Publications

Iterative pathway engineering of the diatom Phaeodactylum tricornutum to enhance the biosynthesis of long-chain polyunsaturated fatty acids using the Cre recombinase-mediated marker recycling

Zhu J, Chen W, Li S, Allen AE, Xu X, Wang X, Jiang H, Gong Y

PMID: 41387164

Abstract

In the diatom Phaeodactylum tricornutum there are limited selectable markers available for genetic manipulation, which has hampered the biotechnological application of metabolic engineering in this algal species. Here, we developed a bacteriophage P1-derived Cre/loxP recombination system in P. tricornutum, enabling the excision and recycling of the selectable marker. The Sh ble cassette conferring Zeocin resistance, flanked by the loxP sites in the same orientation, could be excised upon expression of the Cre recombinase under the control of the promoter of the nitrate reductase gene, or was encoded on an episome replication vector delivered by bacterial conjugation. An intron was included in the Cre recombinase ORF to prevent self-excision in Escherichia coli.

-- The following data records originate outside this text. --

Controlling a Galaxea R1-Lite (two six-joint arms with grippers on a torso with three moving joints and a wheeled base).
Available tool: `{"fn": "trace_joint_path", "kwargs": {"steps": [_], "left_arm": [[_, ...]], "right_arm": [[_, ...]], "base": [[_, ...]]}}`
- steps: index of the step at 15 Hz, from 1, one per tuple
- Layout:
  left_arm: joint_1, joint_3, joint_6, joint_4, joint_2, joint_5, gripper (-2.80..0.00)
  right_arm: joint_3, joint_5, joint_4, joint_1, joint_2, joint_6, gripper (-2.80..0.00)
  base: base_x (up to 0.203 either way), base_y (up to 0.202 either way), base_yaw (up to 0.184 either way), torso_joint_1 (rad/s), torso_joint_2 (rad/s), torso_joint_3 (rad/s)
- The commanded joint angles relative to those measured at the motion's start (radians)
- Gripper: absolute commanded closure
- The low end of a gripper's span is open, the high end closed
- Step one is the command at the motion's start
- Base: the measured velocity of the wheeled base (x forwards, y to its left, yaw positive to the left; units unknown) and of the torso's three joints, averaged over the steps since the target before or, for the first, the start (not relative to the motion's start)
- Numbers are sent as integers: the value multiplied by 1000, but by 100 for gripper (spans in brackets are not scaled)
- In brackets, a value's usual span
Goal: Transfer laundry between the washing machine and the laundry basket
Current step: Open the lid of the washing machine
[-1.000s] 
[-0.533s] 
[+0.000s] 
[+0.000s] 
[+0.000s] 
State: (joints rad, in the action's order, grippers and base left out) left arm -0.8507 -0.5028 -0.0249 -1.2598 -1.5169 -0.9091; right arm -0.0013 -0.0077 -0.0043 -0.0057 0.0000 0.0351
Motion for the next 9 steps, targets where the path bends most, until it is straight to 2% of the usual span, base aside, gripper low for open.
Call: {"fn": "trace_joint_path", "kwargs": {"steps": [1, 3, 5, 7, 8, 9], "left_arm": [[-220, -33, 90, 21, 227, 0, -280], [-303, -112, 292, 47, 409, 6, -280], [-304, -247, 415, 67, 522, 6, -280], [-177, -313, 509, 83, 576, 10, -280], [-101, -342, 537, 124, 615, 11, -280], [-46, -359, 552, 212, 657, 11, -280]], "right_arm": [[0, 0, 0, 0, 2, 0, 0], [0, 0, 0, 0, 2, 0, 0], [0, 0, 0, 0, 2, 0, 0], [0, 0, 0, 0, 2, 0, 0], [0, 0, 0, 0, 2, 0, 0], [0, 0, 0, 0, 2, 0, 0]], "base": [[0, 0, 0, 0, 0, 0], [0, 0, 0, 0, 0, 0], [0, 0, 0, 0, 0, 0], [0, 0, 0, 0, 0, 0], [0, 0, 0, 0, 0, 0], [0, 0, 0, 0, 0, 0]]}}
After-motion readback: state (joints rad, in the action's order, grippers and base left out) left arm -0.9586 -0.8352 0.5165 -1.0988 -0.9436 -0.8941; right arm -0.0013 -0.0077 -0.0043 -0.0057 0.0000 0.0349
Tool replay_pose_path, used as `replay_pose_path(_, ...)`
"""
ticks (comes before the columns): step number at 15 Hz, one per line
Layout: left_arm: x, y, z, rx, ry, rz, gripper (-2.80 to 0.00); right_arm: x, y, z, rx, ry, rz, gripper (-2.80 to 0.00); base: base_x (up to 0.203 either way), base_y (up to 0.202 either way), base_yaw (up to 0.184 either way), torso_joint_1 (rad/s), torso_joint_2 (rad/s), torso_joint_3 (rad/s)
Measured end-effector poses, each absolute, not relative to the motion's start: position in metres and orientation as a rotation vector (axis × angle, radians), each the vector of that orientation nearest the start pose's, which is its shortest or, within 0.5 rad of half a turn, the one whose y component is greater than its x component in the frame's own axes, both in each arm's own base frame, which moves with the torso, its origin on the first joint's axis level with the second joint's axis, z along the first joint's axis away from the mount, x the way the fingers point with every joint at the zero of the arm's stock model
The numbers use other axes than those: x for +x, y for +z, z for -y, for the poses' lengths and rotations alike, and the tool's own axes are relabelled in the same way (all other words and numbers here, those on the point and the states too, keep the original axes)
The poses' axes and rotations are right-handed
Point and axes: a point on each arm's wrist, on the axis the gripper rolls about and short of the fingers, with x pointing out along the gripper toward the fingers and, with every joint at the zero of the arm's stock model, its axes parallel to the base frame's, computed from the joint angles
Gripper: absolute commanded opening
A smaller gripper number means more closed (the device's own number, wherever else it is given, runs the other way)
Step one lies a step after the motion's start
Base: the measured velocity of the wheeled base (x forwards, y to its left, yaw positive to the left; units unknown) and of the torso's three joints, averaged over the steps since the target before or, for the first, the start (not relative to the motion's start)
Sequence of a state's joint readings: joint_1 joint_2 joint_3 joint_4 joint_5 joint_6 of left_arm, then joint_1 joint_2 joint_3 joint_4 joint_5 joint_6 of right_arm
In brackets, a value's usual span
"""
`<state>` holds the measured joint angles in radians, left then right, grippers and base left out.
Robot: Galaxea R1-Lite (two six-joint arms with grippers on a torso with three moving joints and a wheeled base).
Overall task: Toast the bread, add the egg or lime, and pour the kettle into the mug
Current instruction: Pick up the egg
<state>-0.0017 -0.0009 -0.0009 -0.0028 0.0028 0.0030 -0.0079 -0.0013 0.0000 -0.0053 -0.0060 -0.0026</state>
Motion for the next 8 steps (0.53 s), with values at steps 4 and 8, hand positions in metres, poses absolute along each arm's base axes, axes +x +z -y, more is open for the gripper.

Combining this Cre/loxP system with a multigene assembly method enabled iterative pathway engineering of P. tricornutum to enhance eicosapentaenoic acid (EPA) biosynthesis. The average level of EPA in total fatty acids increased from 25% in wild-type to 31% in the sextuple transgenic lines. Further photoautotrophic cultivations demonstrated the maximal EPA productivity of 3 mg l d. The Cre/loxP system will be a highly efficient tool to obtain marker-free transgenic algal strains, and should be applicable to engineering of diatoms with complex metabolic pathways to produce valuable metabolites.